Biogen Idec may incur charges, realize gains or experience other events in 2012 that could cause actual results to vary from this guidance.
- As of last week, the AVONEX PEN® became commercially available in the U.S. The first intramuscular autoinjector for multiple sclerosis (MS), the AVONEX PEN uses a smaller needle and hides the needle from sight, helping reduce patients' anxieties about injecting themselves.
- At the American Academy of Neurology Annual Meeting (April 21-28, 2012), Biogen Idec featured 49 company-sponsored platform and poster presentations that demonstrate how the company is pursuing treatments for neurological diseases with high unmet need. In addition to presenting data from three marketed products in MS - TYSABRI, AVONEX and FAMPYRA® (prolonged-release fampridine tablets) - the company presented results from investigational trials of its late-stage pipeline, including: BG-12, PEGylated interferon beta-1a, and daclizumab high-yield process (DAC HYP) for MS; and dexpramipexole, a potential treatment for ALS.
- On February 28, 2012, Biogen Idec announced the company submitted a New Drug Application to the U.S. Food and Drug Administration (FDA) for marketing approval of BG-12, the company's oral therapeutic candidate for the treatment of MS. The regulatory submission was based on BG-12's comprehensive development program, in which BG-12 demonstrated significant reductions in MS disease activity coupled with favorable safety and tolerability in the phase III DEFINE and CONFIRM studies. Biogen Idec also submitted a Marketing Authorisation Application to the European Medicines Agency for marketing approval of BG-12 in March 2012.
- On February 28, 2012, Biogen Idec announced that the FDA approved two separate dosing innovations designed to improve the treatment experience for patients receiving once-a-week AVONEX for relapsing forms of MS: the AVONEX PEN and AVOSTARTGRIPTM. The AVOSTARTGRIP is a new dose titration regimen, which gradually escalates the dose of AVONEX at treatment initiation and reduces the incidence and severity of flu-like symptoms that can occur at the beginning of therapy.
- On February 14, 2012, Biogen Idec announced that it entered into a definitive agreement to acquire Stromedix, a privately held biotechnology company focused on innovative therapies for fibrosis and organ failure.
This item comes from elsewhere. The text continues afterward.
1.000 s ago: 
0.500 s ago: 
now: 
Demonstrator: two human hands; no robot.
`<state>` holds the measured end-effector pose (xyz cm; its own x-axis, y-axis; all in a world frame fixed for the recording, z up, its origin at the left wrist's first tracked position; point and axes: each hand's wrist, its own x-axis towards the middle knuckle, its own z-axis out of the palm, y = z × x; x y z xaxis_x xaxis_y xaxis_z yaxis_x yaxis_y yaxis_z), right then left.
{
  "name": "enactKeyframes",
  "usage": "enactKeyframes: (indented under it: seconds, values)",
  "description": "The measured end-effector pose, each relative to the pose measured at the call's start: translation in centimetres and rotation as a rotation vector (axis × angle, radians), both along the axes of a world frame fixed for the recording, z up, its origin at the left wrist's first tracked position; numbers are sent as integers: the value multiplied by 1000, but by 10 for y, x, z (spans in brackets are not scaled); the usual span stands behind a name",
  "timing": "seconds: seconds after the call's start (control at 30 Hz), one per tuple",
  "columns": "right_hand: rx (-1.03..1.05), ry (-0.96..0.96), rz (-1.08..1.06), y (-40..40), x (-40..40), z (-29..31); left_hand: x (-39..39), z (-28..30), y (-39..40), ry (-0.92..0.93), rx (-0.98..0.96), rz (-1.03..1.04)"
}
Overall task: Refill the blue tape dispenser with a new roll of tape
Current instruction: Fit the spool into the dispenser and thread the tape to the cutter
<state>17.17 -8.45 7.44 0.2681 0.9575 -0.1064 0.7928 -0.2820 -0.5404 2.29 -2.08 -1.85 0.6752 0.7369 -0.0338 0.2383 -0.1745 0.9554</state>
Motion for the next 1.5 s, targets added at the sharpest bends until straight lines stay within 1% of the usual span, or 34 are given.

The acquisition was completed on March 8, 2012. Stromedix's lead candidate, STX-100, is expected to enter a phase II trial in patients with IPF by mid-year. More than 200,000 patients in the United States and Europe have IPF, and there is no FDA-approved treatment for the disease at this time.
- On January 26, 2012, Biogen Idec and Elan Corporation announced a global phase IIIb study, ASCEND, that is being conducted to evaluate the effectiveness of TYSABRI as a treatment for secondary-progressive multiple sclerosis (SPMS). According to the National Multiple Sclerosis Society, approximately half of all people initially diagnosed with relapsing-remitting MS - the most common form of MS - will transition to SPMS within 19 years.
- On January 20, 2012, Biogen Idec and Elan Corporation announced the FDA approved a product label change for TYSABRI that will help enable individual benefit risk assessment for patients with MS. The new label identifies anti-JCV antibody status as a risk factor for developing an infrequent but serious brain infection known as progressive multifocal leukoencephalopathy. This marks the third risk factor identified to help physicians and people with MS make personalized treatment decisions when considering TYSABRI, a highly effective treatment for relapsing forms of MS.
- On January 4, 2012, Biogen Idec and Isis Pharmaceuticals announced they entered into an exclusive, worldwide option and collaboration agreement under which the companies will develop and commercialize Isis' antisense investigational drug, ISIS-SMNRx, for the treatment of SMA. Biogen Idec has the option to develop and commercialize this compound for the most common genetic cause of infant mortality and will offer its expertise in neurology to aid in rapid development.